Baidu rattled by departure of senior executive
BEIJING: The departure of Baidu Inc’s most senior operational executive threatens to derail the Chinese search giant’s ambition of placing artificial intelligence at the heart of its business.
Last Friday, the company stunned investors with the revelation that Microsoft Corp veteran Qi Lu – hired just over a year ago to accelerate its drive into everything from autonomous cars to digital assistants -- was stepping down because he could no longer work fulltime in China for personal reasons.
His departure triggered a 9.5% plummet in Baidu’s share price, the biggest fall in almost three years, on fears its revival had been cut short.
Credit Suisse Group AG became among the first to raise a warning flag when it downgraded the stock.
Lu arrived in early 2017, a signature hire for a company then struggling to recover from a major healthcare ad scandal that provoked a government crackdown.

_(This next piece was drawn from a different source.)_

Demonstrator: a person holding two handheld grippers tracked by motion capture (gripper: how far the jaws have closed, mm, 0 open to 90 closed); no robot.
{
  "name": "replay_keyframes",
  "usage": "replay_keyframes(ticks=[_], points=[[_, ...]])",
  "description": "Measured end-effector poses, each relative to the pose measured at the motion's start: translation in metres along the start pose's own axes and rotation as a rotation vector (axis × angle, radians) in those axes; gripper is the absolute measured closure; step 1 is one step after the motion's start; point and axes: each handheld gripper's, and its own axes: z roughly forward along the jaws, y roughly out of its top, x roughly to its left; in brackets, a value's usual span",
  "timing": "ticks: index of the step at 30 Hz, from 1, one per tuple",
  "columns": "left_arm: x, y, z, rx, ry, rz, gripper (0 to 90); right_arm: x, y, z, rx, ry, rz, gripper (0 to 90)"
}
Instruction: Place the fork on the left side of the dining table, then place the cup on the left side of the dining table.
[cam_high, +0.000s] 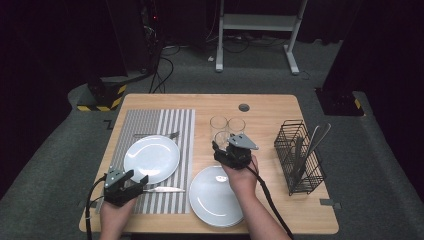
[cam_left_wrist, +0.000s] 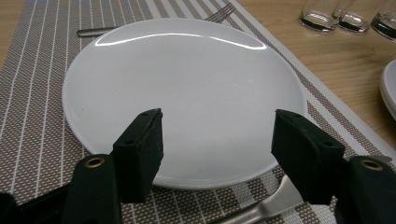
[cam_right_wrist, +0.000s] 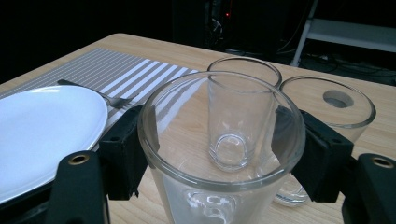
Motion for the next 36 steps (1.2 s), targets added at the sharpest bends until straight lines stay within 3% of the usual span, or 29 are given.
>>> replay_keyframes(ticks=[16,36], points=[[0.003,0.001,0.002,-0.001,-0.009,-0.004,34.2,0.013,0.003,-0.008,-0.014,0.039,-0.015,28.7],[0.003,0.0,-0.004,-0.007,0.006,-0.004,34.1,0.052,0.009,-0.007,-0.024,0.143,-0.069,28.7]])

To get the company back on track and focused on core technology, he presided over the sale or spin-off of cash-burning business- es such as food delivery unit Waimai and the Netflix-like iQiyi Inc, greatly expanded its Apollo self-driving car platform and even ushered in crowd-pleasing gadgets such as Baidu’s answer to Amazon’s Alexa. His unexpected departure, just a year after losing widely respected chief scientist Andrew Ng to Silicon Valley, now casts doubt over its ability to attract the high-wattage talent it needs to compete.